Starting at the line that contains "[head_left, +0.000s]" and stopping at the line that contains "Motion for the", transcribe every line of the material below exactly; pictures stay out.

#### Dataset extract ####

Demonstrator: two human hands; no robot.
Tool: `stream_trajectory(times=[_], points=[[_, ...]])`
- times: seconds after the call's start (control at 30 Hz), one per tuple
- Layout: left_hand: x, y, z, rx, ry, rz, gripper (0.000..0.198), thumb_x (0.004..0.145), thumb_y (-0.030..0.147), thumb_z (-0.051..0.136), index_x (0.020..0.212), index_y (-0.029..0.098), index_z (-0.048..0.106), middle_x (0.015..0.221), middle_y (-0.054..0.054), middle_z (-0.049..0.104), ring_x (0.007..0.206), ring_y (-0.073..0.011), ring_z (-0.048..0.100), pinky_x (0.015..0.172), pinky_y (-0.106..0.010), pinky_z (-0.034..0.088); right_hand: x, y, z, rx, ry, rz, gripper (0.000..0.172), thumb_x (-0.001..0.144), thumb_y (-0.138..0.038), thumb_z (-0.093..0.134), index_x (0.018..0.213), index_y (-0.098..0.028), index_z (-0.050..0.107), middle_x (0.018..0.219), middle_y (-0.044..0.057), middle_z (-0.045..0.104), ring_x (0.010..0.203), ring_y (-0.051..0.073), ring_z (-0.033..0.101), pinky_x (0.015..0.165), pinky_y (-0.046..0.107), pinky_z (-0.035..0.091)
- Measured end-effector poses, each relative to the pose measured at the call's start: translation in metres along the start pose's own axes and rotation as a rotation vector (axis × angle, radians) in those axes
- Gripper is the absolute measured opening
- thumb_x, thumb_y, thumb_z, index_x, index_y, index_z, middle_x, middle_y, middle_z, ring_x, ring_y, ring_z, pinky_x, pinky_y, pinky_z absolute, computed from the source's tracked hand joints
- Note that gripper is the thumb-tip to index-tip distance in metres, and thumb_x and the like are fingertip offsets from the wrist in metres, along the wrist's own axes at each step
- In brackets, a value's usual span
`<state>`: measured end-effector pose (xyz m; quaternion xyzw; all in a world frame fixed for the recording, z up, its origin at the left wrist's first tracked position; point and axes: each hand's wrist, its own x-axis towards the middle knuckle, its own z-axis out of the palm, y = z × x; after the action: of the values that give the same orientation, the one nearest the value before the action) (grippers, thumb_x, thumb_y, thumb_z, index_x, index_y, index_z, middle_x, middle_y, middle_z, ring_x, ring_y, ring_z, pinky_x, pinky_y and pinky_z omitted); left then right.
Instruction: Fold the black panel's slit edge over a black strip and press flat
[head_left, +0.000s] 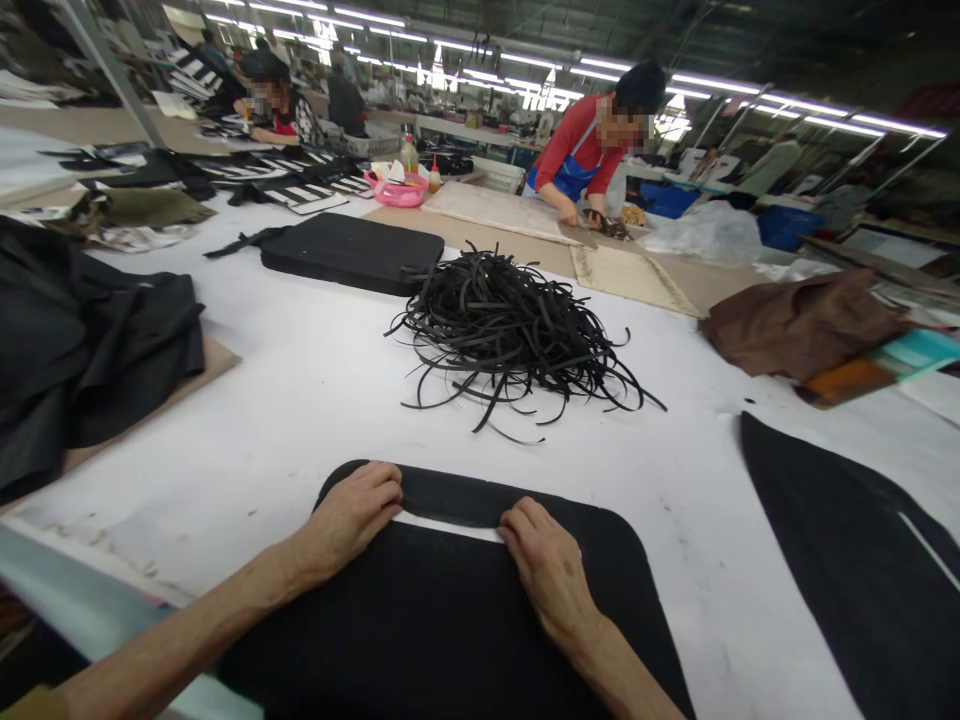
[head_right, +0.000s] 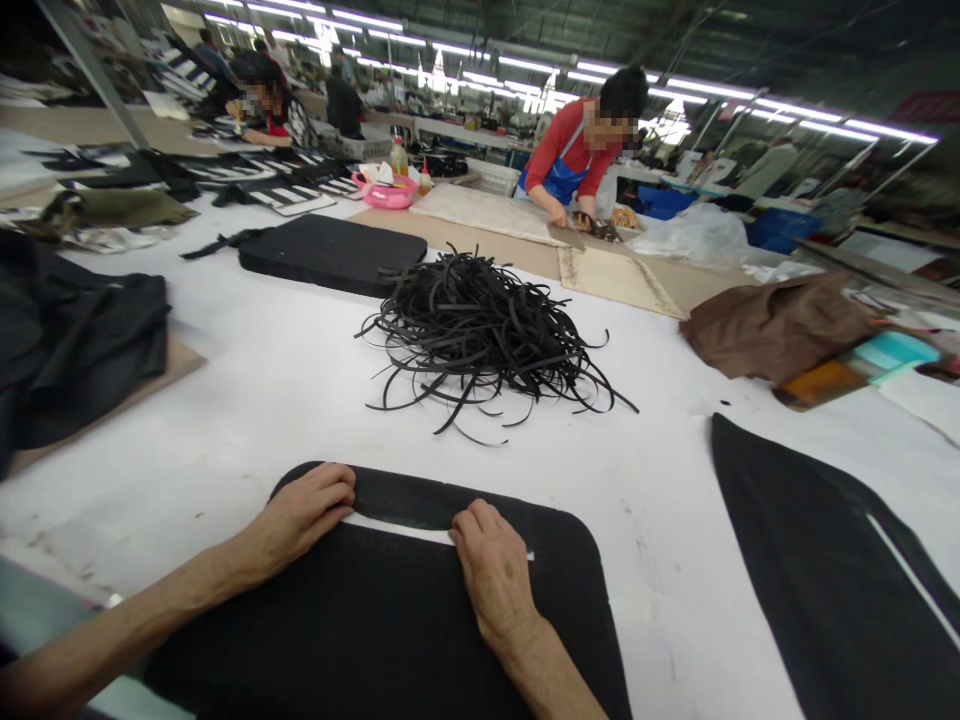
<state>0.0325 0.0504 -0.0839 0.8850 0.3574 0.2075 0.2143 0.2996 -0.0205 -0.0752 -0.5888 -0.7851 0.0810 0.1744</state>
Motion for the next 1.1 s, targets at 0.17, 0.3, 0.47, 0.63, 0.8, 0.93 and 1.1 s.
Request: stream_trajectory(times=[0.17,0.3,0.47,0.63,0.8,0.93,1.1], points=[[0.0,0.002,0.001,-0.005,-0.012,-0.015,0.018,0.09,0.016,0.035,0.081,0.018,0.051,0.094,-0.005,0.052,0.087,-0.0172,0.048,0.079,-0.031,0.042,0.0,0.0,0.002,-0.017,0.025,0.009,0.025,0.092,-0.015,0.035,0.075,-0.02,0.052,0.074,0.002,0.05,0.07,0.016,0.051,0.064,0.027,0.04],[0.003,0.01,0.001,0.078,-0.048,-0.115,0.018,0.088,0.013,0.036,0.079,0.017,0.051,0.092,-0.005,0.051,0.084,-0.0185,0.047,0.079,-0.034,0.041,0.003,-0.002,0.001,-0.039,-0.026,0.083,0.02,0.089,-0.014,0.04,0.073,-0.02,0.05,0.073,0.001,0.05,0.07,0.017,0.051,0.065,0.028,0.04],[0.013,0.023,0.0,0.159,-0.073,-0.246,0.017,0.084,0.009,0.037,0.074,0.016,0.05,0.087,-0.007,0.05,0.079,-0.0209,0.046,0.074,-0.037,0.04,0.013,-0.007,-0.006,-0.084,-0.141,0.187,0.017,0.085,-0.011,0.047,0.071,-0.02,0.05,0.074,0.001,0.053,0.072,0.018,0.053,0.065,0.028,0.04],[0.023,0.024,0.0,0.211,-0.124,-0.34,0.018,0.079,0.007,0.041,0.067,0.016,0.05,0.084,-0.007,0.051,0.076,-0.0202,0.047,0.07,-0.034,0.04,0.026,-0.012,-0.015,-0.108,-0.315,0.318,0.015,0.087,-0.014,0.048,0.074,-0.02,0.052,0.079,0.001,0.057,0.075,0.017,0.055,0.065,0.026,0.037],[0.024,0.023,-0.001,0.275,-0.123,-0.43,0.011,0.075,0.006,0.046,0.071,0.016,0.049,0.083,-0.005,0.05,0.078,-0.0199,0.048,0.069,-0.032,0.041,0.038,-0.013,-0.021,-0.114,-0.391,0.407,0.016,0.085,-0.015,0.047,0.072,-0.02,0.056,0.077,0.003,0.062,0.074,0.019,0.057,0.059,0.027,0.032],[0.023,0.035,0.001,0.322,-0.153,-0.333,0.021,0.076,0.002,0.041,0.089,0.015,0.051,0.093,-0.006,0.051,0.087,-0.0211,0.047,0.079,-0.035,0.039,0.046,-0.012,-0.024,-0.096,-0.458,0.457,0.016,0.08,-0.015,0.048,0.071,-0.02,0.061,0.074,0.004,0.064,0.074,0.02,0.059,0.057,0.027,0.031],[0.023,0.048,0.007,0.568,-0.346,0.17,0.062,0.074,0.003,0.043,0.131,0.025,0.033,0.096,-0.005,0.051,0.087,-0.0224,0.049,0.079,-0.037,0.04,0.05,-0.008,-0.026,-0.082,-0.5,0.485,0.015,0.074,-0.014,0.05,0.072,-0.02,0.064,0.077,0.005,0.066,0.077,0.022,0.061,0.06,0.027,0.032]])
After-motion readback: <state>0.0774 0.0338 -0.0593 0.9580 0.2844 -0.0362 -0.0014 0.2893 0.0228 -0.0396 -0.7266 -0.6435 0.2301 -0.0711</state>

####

= Output for this task =
[head_left, +0.000s] 
[head_right, +0.000s] 
<state>0.0325 0.0504 -0.0839 0.8850 0.3574 0.2075 0.2143 0.2996 -0.0205 -0.0752 -0.5888 -0.7851 0.0810 0.1744</state>
Motion for the next 1.1 s, targets at 0.17, 0.3, 0.47, 0.63, 0.8, 0.93 and 1.1 s.

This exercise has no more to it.